The term Hadoop has been mentioned everywhere of late. Many are wondering what it is and if it is something that executives in supply chain management need to know more about it.
Hadoop is used for the most part in marketing since it is best suited for semi-structured and unstructured data such as images, call center transcripts, data from social media as well as click stream data.
Therefore, marketers use the concept to improve understanding of prospects and customers and the ability to sell the correct product to them, at the correct time and using the correct channel.
For example, companies are exploring the best way to used internet traffic and social media to forecast introductions of new products.

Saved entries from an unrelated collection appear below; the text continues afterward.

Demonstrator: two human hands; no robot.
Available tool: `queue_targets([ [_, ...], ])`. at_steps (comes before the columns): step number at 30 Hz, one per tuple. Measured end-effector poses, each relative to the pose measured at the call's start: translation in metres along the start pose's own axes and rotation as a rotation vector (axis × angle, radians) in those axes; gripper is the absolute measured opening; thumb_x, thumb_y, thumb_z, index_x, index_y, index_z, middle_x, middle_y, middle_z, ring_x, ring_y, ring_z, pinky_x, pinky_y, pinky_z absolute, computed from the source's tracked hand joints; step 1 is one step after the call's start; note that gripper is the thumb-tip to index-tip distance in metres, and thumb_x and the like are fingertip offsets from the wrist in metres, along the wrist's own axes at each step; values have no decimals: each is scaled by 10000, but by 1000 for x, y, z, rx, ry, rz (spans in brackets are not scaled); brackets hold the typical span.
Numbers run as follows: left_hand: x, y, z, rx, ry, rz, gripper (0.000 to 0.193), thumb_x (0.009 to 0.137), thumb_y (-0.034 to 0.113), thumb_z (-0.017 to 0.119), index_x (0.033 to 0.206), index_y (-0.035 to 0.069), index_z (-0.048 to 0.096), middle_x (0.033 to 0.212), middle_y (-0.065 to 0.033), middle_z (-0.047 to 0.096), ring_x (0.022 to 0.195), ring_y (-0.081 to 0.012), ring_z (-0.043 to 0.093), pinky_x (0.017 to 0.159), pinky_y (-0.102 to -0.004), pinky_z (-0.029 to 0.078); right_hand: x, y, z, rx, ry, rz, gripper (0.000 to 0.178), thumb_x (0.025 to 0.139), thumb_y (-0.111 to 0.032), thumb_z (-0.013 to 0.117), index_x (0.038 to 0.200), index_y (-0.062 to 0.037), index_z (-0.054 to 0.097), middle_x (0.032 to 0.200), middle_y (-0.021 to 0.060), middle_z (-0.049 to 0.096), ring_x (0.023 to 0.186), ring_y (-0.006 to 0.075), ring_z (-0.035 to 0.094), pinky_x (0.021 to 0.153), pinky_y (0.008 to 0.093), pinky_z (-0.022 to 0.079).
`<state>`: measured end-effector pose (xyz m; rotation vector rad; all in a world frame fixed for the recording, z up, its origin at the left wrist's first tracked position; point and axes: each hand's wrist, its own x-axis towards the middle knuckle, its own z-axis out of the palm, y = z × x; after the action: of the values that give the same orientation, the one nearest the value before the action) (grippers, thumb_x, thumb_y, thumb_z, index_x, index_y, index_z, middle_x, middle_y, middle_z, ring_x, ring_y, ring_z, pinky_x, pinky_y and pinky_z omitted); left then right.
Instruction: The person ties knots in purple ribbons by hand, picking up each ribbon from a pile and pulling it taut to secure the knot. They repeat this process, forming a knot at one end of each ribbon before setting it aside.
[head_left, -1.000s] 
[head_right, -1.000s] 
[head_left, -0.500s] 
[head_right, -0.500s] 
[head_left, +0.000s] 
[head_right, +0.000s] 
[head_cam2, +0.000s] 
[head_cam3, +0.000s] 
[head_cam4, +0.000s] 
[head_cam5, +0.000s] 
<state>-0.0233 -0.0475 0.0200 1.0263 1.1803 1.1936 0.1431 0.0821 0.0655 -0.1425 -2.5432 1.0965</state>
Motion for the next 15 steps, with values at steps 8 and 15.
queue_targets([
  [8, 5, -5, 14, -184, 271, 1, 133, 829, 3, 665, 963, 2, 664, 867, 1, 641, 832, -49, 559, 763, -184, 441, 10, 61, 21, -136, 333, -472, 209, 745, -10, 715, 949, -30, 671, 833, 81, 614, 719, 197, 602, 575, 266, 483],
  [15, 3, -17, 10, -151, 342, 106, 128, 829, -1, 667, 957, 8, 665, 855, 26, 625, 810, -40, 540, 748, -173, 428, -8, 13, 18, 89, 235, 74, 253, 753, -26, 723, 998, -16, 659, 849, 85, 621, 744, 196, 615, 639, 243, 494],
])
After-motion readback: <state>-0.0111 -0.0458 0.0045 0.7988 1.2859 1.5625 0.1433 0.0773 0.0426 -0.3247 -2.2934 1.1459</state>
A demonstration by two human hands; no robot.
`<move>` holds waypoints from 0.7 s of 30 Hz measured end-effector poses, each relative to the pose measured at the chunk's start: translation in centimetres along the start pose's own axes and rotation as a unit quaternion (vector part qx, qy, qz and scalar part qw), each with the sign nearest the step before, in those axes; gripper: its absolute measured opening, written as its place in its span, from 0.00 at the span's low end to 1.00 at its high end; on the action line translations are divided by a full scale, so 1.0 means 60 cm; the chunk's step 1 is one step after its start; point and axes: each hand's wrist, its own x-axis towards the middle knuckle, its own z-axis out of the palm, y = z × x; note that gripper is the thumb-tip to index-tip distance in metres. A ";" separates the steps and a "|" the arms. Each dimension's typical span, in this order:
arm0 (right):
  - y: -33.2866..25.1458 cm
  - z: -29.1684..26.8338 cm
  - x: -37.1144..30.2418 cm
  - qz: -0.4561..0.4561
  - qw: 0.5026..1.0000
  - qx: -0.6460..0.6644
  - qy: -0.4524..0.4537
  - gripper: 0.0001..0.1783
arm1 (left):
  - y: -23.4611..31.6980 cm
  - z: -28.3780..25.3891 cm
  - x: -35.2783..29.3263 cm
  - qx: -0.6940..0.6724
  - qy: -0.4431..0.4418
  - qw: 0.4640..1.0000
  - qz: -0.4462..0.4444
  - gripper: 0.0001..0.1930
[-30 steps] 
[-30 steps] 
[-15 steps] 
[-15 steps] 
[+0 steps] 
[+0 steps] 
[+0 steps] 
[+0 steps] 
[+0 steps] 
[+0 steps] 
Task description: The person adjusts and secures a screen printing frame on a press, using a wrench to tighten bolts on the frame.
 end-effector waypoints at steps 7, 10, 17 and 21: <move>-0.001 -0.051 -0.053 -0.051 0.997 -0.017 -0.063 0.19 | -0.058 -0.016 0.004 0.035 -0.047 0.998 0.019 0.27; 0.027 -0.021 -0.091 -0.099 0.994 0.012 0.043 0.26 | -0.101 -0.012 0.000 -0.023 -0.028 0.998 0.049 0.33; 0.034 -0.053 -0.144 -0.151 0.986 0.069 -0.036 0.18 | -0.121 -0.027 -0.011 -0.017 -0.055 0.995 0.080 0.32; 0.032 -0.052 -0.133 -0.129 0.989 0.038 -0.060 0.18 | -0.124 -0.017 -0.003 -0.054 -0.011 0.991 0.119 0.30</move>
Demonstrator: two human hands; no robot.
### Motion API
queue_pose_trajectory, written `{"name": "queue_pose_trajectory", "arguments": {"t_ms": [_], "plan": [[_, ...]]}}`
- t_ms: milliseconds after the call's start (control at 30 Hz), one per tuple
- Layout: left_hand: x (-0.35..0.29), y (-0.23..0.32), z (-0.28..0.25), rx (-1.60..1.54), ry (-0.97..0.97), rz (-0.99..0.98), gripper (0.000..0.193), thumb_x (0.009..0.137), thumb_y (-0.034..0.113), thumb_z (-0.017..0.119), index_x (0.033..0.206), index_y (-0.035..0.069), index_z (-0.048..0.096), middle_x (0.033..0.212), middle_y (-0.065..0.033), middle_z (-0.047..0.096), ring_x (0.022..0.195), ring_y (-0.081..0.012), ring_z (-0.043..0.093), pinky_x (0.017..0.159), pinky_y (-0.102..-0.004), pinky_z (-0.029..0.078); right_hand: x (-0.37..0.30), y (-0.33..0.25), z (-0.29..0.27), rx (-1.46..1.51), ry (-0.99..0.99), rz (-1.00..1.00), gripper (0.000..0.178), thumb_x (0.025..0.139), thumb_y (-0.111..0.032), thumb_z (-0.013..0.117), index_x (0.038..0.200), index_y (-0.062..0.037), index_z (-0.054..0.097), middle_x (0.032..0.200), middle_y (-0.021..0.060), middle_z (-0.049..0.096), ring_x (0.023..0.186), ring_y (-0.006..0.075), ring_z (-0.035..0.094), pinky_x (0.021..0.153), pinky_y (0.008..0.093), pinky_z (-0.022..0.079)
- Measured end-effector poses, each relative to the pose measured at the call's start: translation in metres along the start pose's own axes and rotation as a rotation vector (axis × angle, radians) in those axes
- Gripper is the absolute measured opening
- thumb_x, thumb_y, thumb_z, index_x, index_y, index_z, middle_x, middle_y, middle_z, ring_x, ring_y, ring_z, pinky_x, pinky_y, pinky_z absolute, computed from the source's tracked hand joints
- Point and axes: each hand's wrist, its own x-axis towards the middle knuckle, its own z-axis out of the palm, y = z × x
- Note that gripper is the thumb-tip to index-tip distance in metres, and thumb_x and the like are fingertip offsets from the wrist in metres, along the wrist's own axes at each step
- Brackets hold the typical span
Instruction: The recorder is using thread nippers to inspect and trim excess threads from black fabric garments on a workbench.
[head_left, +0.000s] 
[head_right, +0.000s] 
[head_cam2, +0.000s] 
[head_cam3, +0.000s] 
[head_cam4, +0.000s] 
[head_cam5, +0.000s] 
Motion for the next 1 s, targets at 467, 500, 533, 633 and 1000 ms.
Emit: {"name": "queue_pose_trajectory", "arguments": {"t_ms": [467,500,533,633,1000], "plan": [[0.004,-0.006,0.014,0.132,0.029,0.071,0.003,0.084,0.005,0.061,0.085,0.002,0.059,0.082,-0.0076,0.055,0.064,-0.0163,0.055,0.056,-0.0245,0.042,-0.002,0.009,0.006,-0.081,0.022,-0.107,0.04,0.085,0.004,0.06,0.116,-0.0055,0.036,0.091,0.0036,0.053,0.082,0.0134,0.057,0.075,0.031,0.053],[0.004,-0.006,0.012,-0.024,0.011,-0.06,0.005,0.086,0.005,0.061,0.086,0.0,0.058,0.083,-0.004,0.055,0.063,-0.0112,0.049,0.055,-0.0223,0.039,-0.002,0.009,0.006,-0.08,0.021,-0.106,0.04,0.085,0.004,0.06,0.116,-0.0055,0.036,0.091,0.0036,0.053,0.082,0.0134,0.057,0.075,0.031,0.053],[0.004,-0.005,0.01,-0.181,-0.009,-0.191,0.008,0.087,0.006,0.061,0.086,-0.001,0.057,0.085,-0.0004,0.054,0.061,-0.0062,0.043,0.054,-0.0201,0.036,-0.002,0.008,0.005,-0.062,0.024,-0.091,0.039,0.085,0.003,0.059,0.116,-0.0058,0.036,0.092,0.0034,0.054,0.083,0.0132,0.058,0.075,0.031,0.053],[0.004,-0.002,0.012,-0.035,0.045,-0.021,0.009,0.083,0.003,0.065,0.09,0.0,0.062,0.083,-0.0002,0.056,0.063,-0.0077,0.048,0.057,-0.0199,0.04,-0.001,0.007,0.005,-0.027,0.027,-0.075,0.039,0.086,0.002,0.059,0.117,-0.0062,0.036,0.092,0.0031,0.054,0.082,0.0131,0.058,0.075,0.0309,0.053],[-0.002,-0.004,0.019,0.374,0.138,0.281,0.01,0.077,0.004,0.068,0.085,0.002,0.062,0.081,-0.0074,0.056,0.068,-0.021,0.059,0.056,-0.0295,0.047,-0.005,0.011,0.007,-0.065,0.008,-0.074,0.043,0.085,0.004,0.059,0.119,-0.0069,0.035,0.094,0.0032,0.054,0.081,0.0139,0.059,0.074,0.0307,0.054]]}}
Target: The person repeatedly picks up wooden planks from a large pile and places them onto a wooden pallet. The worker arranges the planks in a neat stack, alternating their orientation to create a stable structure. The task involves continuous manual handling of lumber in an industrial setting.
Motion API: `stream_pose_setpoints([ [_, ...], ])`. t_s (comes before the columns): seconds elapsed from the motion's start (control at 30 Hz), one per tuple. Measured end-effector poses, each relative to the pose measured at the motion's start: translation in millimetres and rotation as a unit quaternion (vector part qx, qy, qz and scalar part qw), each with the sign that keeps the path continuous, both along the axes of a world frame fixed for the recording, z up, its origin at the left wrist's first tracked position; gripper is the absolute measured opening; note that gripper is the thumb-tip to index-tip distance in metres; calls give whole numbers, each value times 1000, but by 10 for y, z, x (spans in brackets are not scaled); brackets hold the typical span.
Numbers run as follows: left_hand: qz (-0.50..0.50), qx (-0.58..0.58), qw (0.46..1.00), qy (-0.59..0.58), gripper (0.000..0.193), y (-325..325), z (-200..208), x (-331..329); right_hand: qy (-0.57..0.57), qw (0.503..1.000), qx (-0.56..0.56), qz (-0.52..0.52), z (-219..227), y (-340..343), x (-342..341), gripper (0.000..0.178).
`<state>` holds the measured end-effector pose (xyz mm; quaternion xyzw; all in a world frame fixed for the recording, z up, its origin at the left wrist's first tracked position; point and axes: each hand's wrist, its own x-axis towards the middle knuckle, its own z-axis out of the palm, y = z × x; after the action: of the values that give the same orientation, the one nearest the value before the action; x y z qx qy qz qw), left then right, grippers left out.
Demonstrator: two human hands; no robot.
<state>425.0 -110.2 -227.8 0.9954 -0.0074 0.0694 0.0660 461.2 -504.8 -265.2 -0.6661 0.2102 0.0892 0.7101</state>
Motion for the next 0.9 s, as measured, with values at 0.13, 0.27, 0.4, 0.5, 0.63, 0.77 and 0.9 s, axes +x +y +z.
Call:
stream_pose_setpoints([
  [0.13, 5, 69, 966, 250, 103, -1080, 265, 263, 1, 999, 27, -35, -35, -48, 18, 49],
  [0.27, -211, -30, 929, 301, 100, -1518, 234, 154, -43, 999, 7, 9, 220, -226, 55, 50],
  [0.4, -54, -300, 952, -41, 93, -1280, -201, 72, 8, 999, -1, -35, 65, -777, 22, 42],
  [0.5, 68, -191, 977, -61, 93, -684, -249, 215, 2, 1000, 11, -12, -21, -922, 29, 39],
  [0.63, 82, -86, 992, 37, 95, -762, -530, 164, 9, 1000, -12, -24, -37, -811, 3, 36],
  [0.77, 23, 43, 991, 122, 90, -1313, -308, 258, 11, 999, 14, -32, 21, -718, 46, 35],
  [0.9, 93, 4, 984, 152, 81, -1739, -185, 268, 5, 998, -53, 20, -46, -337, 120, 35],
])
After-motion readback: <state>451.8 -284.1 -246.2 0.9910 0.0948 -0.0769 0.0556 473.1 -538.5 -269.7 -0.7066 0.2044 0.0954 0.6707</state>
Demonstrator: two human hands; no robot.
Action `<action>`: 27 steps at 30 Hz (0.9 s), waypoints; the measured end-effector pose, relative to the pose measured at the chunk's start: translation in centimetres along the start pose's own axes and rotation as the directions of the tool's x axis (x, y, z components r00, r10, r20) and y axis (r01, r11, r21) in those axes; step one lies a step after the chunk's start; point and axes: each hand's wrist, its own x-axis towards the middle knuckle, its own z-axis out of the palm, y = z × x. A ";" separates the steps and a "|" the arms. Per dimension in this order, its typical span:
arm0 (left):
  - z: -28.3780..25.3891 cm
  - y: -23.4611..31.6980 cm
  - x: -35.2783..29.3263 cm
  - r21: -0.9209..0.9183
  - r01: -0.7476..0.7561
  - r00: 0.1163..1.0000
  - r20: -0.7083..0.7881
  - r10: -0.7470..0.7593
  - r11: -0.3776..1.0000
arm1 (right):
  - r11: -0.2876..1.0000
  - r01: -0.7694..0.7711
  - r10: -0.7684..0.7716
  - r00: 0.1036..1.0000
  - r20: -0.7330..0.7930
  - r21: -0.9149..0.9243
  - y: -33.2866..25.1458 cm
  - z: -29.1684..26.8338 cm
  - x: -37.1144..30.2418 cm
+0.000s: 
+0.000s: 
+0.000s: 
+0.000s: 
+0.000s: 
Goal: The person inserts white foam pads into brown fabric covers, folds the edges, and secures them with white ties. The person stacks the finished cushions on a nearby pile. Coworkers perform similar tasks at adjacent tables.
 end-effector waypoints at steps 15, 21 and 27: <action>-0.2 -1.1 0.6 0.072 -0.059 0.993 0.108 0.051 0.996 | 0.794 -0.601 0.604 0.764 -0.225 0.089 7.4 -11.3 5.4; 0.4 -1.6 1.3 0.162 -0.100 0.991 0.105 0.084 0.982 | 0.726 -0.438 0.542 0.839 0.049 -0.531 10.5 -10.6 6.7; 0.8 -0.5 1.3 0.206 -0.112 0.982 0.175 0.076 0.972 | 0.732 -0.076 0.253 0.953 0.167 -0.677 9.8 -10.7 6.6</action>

In addition, omni-channel retailers now seek the use of this data to better understand the potential lift of a promotion by channel.
Unstructured data may potentially be useful for the emerging industrial supply chain management risk applications, which can help to drive more understanding of the program of supply chain at other competitors and to recruit and retain supply chain talent.
Hadoop can be a data management platform designed to manage as well as work with large volumes of information and scale linearly from only a few to over thousands of commodity computers.
Hadoop started at Yahoo. It was the infrastructure to be the support of a web search project back in 2005.
Like any number of open source programs, Hadoop has created an evolving and diverse ecosystem of add-ons, enhancements and alternatives.
A few of those include Pig, YARN, Hive, Avro and Zookeeper.
Commercial Hadoop startups like MapR, HortonWorks and Cloudera recently have done well scoring large sums of capital investment.
Looking ahead, it is important that supply chain managers start asking direct questions like how to best integrate Hadoop.